Task goal: If a line in the data below includes the string "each", please return a copy of it.

Collected data:

• • • •

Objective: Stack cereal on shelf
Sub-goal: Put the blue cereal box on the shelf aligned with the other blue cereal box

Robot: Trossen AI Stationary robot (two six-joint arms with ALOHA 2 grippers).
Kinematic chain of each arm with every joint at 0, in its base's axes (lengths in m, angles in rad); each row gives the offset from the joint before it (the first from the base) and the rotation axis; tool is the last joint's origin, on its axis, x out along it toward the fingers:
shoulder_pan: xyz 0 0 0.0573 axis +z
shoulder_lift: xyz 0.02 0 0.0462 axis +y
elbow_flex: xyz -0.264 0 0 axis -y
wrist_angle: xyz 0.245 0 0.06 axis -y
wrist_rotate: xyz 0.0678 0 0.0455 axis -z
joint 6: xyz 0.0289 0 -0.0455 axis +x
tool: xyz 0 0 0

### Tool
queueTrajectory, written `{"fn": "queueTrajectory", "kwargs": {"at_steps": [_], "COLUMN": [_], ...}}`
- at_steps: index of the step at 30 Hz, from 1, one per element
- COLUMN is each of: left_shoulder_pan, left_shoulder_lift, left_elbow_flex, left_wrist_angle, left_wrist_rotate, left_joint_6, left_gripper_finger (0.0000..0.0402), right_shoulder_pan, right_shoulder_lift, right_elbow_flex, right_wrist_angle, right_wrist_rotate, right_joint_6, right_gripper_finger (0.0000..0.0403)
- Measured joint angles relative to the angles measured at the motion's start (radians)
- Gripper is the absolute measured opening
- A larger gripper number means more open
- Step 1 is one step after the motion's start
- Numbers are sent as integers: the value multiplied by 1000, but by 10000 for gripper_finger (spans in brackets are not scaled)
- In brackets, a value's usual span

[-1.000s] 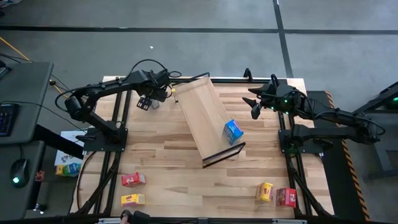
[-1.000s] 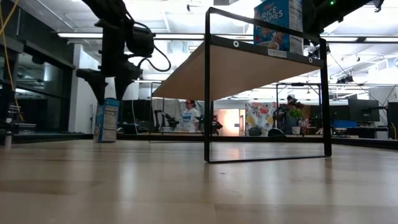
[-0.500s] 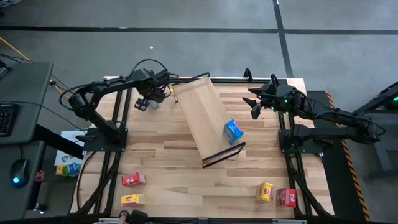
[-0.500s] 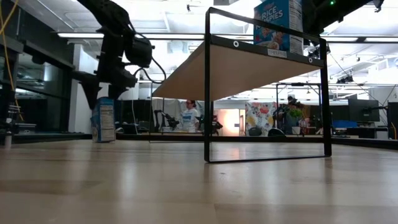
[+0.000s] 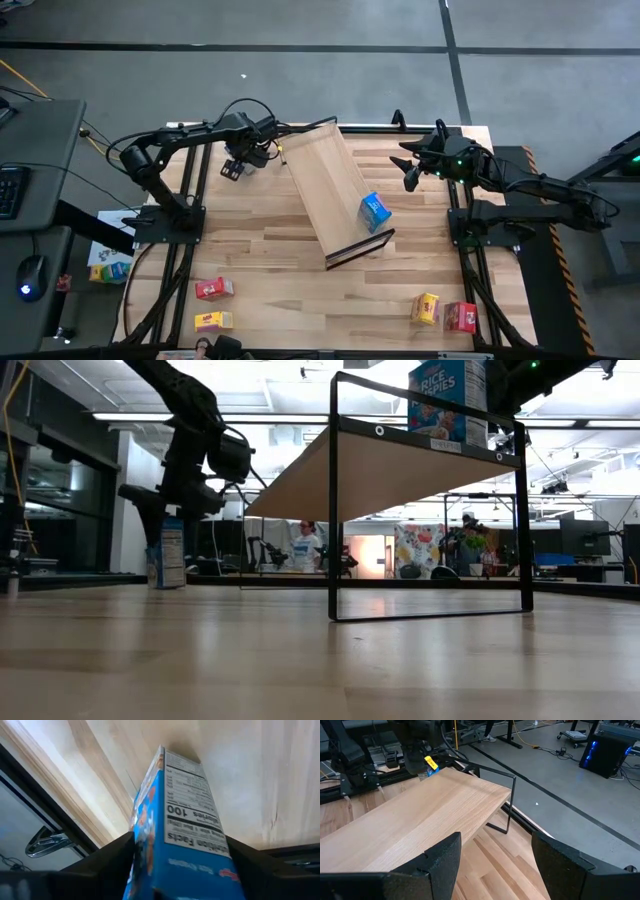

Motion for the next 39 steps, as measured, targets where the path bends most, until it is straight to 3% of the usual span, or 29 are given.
{"fn": "queueTrajectory", "kwargs": {"at_steps": [10, 14, 26, 32, 39], "left_shoulder_pan": [0, -5, -91, -187, -377], "left_shoulder_lift": [0, -18, -199, -282, -314], "left_elbow_flex": [0, 0, 31, 194, 442], "left_wrist_angle": [-2, -34, -185, -198, -201], "left_wrist_rotate": [-2, -14, -266, -300, -378], "left_joint_6": [-32, -45, -124, -204, -229], "left_gripper_finger": [137, 112, 122, 118, 118], "right_shoulder_pan": [0, 0, 0, 0, 0], "right_shoulder_lift": [0, 0, 0, 0, 0], "right_elbow_flex": [0, 0, 0, 0, 0], "right_wrist_angle": [0, 0, 0, 0, 1], "right_wrist_rotate": [0, 0, 0, 0, 0], "right_joint_6": [0, 0, 0, 0, 11], "right_gripper_finger": [236, 236, 236, 236, 236]}}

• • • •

Solution to this task:
Kinematic chain of each arm with every joint at 0, in its base's axes (lengths in m, angles in rad); each row gives the offset from the joint before it (the first from the base) and the rotation axis; tool is the last joint's origin, on its axis, x out along it toward the fingers:
- COLUMN is each of: left_shoulder_pan, left_shoulder_lift, left_elbow_flex, left_wrist_angle, left_wrist_rotate, left_joint_6, left_gripper_finger (0.0000..0.0402), right_shoulder_pan, right_shoulder_lift, right_elbow_flex, right_wrist_angle, right_wrist_rotate, right_joint_6, right_gripper_finger (0.0000..0.0403)

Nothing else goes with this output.